Hi all,
First, I'm having trouble finding resources to answer a question like this myself, so please forgive me if I've missed something.
I'm considering using LMDB (versus LevelDB) for a project I'm working on where I'll be receiving a high volume (hundreds per second) of high priority requests (over HTTP) and issuing multiple (<10) database queries per request.
I'll also have a separate process receiving updates for the data and writing to the database. This will happen often (several times a minute, perhaps), but the priority is much lower than the read requests.
LMDB appealed to me because of the read performance and that I could have one processing reading data from LMDB and another process writing data updates to LMDB.
For proof of concept, I hacked up the following (I'll use pseudocode since I used the Go bindings for my actual programs, and hopefully my question is sufficiently abstract not to matter):
Process 1, the writer, simply writes a random integer (from 0 to 1000) to a defined set of keys:
env = NewEnv() env.Open("/tmp/foo", 0, 0664) txn = env.BeginTxn(nil, 0) dbi = txn.DBIOpen(nil, 0) txn.Commit()
txn = env.BeginTxn(nil, 0) n_entries = 5 for i = 0; i < n_entries; i++ { key = sprintf("Key-%d", i) val = sprintf("Val-%d", rand.Int(1000)) txn.Put(dbi, key, val, 0) } txn.Commit() env.DBIClose(dbi) env.Close()
Process 2, the reader, simply loops forever and does random access reads on the data from process 1 (I won't benefit from a cursor for my actual problem), and prints out that data occasionally:
env = NewEnv() env.Open("/tmp/foo", 0, 0664) while { txn = BeginTxn(nil, 0) dbi = txn.DBIOpen(nil, 0) txn.Commit() for i = 0; i < n_entries; i++ { key = sprintf("Key-%d", i) val = txn.Get(dbi, key) print("%s: %s", key, value) } env.DBIClose(dbi) sleep(5) }
So my high level question is: What am I doing wrong? This seems to work OK, but a lot of it was guesswork, so I'm sure I'm doing some silly things.
For example, first I put the BeginTxn() and DBIOpen() calls in process 2 outside of the while loop, but when I did that, I never saw the updates values upon running process 1 simultaneously.

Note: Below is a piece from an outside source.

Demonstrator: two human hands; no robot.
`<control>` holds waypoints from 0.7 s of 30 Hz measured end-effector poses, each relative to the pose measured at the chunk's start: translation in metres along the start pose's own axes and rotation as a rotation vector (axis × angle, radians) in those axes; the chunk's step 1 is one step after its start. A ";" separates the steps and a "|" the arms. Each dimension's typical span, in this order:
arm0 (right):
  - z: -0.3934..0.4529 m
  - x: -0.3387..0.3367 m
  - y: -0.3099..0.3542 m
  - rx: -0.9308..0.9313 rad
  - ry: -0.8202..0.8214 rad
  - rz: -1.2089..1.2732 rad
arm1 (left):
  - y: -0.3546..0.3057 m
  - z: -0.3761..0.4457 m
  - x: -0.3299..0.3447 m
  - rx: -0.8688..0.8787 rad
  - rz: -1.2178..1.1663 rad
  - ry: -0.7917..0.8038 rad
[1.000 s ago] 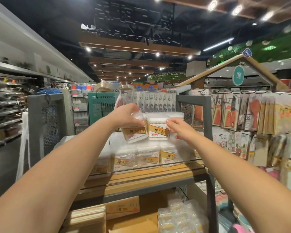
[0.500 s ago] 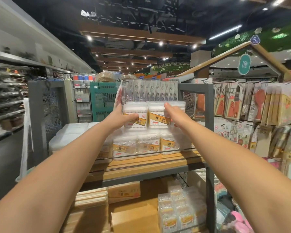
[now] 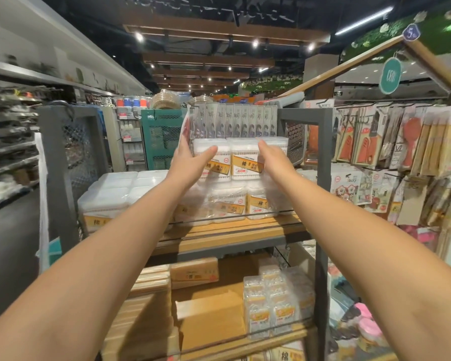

In my real-world application, it seems like adding these calls to every request (to be sure the data being read is up-to-date) could be an unnecessary performance penalty.
I was suspect there are flags that I can/should be using, but I'm not sure.
Thanks for any input.
Brian
Brian G. Merrell wrote:
Hi all,
First, I'm having trouble finding resources to answer a question like this myself, so please forgive me if I've missed something.
I'm considering using LMDB (versus LevelDB) for a project I'm working on where I'll be receiving a high volume (hundreds per second) of high priority requests (over HTTP) and issuing multiple (<10) database queries per request.
I'll also have a separate process receiving updates for the data and writing to the database. This will happen often (several times a minute, perhaps), but the priority is much lower than the read requests.
LMDB appealed to me because of the read performance and that I could have one processing reading data from LMDB and another process writing data updates to LMDB.
For proof of concept, I hacked up the following (I'll use pseudocode since I used the Go bindings for my actual programs, and hopefully my question is sufficiently abstract not to matter):
Process 1, the writer, simply writes a random integer (from 0 to 1000) to a defined set of keys:
env = NewEnv() env.Open("/tmp/foo", 0, 0664) txn = env.BeginTxn(nil, 0) dbi = txn.DBIOpen(nil, 0) txn.Commit()
txn = env.BeginTxn(nil, 0) n_entries = 5 for i = 0; i < n_entries; i++ { key = sprintf("Key-%d", i) val = sprintf("Val-%d", rand.Int(1000)) txn.Put(dbi, key, val, 0) } txn.Commit() env.DBIClose(dbi) env.Close()
Process 2, the reader, simply loops forever and does random access reads on the data from process 1 (I won't benefit from a cursor for my actual problem), and prints out that data occasionally:
env = NewEnv() env.Open("/tmp/foo", 0, 0664) while { txn = BeginTxn(nil, 0) dbi = txn.DBIOpen(nil, 0) txn.Commit() for i = 0; i < n_entries; i++ { key = sprintf("Key-%d", i) val = txn.Get(dbi, key) print("%s: %s", key, value) } env.DBIClose(dbi) sleep(5) }
So my high level question is: What am I doing wrong? This seems to work OK, but a lot of it was guesswork, so I'm sure I'm doing some silly things.
Your reader process should be using read transactions.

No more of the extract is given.